Friday, 8 August 2008

Panspermia Hypothesis now fashionable

From Wired:
"Studies have shown that microbes can survive the shock levels of being launched into space," said Charles Cockell, a microbiologist at the Open University. "And as more and more organisms are discovered under extreme conditions, it's become more plausible that things could survive in space for the time it takes to go from one planet to another."

Not long ago, Cockell's claims would have been greeted with scientific derision. But as scientists learn more about Earth and space, the theory, which goes by the grandiose name of "galactic panspermia," seems less far-fetched.
More about this hypothesis in previous posts Too Many Planets and Hate, Life, the Universe and Everything.

Just because it's fashionable doesn't mean it's correct of course. I think it is though, fashionable or not. The Universe is not a popularity contest, and facts are facts, whether we like them, or even believe them, or not. I could be wrong, I could be right, Time will tell. The important thing is to retain some measure of intellectual honesty, trying as best one can to be objective, while acknowledging and publicising one's inherent subjectivity. Neither being afraid to forthrightly and firmly express an opinion honestly come to, nor to acknowledge contrary evidence.
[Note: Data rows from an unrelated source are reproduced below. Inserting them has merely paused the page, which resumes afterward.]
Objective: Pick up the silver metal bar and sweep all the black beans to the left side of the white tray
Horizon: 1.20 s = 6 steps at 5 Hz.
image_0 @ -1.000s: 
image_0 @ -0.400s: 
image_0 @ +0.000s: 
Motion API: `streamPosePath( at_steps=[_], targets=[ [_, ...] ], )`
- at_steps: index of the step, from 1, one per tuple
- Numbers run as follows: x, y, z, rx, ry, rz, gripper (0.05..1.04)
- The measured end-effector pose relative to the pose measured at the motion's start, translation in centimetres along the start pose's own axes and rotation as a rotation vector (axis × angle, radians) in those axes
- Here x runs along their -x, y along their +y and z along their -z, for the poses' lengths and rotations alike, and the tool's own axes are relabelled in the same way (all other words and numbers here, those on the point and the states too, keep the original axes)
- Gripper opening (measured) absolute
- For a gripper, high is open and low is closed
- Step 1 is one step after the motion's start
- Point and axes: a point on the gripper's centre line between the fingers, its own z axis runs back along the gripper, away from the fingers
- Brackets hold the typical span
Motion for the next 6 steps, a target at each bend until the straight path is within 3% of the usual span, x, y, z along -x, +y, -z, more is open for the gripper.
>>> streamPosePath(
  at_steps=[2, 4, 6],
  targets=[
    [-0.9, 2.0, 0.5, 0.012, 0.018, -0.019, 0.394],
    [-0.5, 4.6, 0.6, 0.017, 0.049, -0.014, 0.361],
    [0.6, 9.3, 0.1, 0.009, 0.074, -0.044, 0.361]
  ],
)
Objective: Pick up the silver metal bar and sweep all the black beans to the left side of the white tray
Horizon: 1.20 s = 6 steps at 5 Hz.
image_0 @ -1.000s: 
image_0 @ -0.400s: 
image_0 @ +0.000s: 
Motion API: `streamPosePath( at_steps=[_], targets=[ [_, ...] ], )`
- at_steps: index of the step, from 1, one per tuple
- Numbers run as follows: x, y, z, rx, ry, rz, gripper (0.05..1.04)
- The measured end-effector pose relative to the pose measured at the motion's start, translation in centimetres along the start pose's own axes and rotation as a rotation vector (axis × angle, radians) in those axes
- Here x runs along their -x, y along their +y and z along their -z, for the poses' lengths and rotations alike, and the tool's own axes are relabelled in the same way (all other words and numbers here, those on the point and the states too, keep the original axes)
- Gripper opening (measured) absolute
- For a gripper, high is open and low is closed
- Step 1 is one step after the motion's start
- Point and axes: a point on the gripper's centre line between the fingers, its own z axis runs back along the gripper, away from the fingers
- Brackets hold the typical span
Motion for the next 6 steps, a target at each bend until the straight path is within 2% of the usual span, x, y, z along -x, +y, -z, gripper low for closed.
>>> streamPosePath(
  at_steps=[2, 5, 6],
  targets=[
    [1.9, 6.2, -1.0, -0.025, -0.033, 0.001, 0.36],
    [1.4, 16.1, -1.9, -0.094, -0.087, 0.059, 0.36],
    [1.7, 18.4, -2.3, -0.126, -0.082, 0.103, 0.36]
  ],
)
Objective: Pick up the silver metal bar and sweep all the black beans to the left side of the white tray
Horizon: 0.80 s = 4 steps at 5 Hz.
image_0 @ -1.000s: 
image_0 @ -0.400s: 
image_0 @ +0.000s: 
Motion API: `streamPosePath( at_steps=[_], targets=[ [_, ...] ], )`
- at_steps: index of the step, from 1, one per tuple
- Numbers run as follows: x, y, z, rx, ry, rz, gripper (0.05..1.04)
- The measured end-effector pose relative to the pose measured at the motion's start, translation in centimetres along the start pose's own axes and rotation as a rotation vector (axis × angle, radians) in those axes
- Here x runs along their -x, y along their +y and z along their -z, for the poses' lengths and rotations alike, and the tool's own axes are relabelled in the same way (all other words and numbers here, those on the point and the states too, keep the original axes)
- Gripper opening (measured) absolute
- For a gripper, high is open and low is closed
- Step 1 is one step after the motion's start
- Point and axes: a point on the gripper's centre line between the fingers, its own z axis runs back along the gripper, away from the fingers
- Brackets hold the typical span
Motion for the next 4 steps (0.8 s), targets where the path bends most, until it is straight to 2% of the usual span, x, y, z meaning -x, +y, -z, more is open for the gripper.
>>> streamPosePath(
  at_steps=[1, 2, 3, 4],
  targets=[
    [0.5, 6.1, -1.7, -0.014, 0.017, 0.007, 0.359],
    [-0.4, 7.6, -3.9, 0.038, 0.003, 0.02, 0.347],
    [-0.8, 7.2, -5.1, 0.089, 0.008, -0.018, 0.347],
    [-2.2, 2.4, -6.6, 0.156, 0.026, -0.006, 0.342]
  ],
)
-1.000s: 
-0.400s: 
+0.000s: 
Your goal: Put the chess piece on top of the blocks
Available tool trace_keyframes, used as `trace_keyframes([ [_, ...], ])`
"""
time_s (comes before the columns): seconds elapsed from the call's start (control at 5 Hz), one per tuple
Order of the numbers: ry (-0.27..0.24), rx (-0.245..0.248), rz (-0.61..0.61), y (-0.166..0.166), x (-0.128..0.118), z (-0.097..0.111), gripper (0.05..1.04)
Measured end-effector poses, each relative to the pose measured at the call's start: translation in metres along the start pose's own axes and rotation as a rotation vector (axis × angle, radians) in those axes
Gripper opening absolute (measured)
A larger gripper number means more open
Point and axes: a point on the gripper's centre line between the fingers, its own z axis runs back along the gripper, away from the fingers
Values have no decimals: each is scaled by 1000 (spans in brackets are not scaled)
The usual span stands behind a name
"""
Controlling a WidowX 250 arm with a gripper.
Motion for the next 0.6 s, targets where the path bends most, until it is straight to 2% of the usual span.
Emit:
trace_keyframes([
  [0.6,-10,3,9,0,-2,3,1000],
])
Readers of this blog will know I do the first; and I honestly try to do the second as well. How far I succeed is a matter for others to decide, not me.

5 comments:

Leah said...

panSPERMia???

Laserlight said...

Yep, that's what they call it.

Anonymous said...

Be careful...on some sites, forthrightly and firmly expressing an opinion can get you the boot.

Lloyd Flack said...

There is some chemical evidence that life may have been present on Earth as much as 4.2 billion years ago. That is it may have preceeded the Late Heavy Bombardment 3.8-3.9 billion years ago and we are the descendents of the extremophiles who survived the bombardment sheltered in the crust.

This implies that life may have started nearly as soon as it could have. This means that either life was around in space waiting for an opportunity to colonize or that life probably forms easily and quickly given the right circumstances. Either of these means that life is lkely to be widespread in the Universe.

Within the Solar System if life is present on more than one planet it is likely to have a common origin so within the Solar System panaspermia is quite likely. On the interstellar scale it is somewhat more difficult ant less likely. Also of course it merely transfers rather than solves the question of the origin of life.

Dave said...

panspermia makes sense. It solves the question of "what the hell are we doing here?"
the answer is "you're nothing special. this sort of stuff (life) happens all over the place."